## [TO DO]
Print, in exact form, the lines below from the one containing "Get the bounding box for white tissue pack." through the one containing "The lines of", and omit all others.

[RECORDED INFORMATION Boundary: Start]

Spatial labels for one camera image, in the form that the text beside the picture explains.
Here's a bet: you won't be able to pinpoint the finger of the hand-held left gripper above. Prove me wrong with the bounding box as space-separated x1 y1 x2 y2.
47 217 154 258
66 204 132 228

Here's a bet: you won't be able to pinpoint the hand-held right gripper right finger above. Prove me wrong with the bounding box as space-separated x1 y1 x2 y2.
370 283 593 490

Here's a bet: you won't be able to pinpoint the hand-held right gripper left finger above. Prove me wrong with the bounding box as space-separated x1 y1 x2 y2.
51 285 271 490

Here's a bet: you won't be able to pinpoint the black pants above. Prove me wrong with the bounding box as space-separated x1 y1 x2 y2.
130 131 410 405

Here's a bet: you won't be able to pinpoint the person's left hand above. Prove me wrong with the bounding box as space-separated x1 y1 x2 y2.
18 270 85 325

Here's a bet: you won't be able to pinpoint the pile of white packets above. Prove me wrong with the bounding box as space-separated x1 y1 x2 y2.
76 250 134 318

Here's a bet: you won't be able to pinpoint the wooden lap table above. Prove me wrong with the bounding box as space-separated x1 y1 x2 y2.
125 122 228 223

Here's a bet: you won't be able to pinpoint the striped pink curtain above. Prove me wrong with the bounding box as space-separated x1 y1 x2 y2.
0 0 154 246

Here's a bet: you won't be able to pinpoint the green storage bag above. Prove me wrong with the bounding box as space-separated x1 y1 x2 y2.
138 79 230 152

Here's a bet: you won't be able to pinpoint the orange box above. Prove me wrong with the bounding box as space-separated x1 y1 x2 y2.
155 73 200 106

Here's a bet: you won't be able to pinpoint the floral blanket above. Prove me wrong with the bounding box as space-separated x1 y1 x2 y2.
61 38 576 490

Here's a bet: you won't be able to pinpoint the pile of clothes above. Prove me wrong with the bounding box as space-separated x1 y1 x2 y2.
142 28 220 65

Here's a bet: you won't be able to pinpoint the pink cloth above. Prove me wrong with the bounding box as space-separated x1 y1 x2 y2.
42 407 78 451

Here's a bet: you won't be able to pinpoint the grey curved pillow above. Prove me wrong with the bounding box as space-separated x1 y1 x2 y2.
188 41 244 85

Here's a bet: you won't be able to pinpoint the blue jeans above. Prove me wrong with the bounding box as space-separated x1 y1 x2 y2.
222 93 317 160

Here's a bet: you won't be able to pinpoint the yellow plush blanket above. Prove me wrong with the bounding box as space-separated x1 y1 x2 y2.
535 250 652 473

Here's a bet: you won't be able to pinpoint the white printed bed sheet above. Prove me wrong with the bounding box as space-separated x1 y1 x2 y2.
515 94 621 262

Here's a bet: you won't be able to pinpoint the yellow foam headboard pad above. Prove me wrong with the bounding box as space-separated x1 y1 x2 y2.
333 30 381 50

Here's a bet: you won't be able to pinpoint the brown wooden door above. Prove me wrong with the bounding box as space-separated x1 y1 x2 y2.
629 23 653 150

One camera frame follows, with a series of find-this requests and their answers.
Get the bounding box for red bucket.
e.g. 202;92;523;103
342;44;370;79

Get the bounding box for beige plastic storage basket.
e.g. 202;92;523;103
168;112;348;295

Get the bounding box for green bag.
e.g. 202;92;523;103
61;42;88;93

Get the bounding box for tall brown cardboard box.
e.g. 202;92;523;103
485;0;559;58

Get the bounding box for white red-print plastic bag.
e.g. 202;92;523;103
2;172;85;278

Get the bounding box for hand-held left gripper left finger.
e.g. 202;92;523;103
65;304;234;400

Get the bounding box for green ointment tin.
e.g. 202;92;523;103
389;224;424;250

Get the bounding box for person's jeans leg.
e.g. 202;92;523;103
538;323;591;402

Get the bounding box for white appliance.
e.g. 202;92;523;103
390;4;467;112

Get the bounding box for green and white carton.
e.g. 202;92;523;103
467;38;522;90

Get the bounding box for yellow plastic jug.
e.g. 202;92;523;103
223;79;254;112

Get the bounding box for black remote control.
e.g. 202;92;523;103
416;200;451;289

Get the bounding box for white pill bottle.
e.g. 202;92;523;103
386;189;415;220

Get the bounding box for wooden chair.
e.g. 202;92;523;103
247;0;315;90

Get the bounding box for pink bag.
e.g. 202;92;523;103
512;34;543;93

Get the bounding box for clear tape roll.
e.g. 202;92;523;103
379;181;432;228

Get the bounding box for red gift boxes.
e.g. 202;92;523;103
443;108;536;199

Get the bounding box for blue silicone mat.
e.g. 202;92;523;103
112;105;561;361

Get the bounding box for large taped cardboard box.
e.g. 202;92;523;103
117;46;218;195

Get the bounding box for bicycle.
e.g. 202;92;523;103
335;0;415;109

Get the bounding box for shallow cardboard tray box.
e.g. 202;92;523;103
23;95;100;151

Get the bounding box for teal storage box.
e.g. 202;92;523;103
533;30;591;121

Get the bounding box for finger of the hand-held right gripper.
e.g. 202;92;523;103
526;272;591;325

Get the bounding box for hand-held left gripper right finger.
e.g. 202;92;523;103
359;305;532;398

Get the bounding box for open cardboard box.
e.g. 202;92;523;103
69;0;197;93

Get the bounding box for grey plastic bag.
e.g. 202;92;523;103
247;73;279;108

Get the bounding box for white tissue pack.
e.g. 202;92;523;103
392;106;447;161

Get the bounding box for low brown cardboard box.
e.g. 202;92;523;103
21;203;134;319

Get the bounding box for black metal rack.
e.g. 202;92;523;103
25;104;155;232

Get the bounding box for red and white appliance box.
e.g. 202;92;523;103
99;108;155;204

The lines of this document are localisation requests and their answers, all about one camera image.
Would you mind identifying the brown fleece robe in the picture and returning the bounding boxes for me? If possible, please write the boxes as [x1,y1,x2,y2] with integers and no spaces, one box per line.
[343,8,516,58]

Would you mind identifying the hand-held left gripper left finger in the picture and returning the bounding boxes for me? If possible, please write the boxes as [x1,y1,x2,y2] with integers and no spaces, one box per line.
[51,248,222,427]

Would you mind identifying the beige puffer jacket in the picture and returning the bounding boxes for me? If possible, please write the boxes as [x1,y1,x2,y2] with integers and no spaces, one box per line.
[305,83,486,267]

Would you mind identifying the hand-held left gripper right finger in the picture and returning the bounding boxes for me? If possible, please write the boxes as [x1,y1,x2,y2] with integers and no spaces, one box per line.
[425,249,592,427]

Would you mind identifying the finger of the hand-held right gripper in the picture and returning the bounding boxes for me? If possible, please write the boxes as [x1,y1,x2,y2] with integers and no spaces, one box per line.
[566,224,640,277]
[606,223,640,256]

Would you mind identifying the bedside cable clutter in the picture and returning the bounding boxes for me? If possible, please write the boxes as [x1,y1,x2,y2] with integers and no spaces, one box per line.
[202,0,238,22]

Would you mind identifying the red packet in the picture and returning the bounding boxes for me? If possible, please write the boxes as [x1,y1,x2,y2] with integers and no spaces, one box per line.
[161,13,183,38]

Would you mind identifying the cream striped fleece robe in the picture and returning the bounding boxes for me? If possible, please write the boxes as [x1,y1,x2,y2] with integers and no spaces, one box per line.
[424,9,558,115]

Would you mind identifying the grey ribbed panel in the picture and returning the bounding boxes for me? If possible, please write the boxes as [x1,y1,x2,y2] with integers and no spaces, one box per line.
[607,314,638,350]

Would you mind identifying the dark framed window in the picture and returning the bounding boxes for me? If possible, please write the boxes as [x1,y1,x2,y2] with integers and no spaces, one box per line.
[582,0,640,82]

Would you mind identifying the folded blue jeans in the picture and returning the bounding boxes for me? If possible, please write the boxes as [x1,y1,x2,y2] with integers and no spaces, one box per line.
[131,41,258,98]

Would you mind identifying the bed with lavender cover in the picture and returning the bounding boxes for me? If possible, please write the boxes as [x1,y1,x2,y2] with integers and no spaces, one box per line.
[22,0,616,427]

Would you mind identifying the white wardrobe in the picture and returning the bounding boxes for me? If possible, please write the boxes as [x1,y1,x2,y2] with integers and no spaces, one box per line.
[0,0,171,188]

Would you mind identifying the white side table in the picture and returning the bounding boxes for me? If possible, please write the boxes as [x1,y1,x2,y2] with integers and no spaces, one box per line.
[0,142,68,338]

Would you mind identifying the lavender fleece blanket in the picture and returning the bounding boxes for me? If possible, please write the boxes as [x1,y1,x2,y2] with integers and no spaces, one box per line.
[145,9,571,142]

[RECORDED INFORMATION Boundary: End]

## [TASK SOLUTION]
Get the bounding box for white tissue pack.
e.g. 202;92;523;103
392;106;447;161

Get the bounding box for low brown cardboard box.
e.g. 202;92;523;103
21;203;134;319

Get the bounding box for black metal rack.
e.g. 202;92;523;103
25;104;155;232

Get the bounding box for red and white appliance box.
e.g. 202;92;523;103
99;108;155;204

The lines of this document are localisation requests and their answers, all about one camera image.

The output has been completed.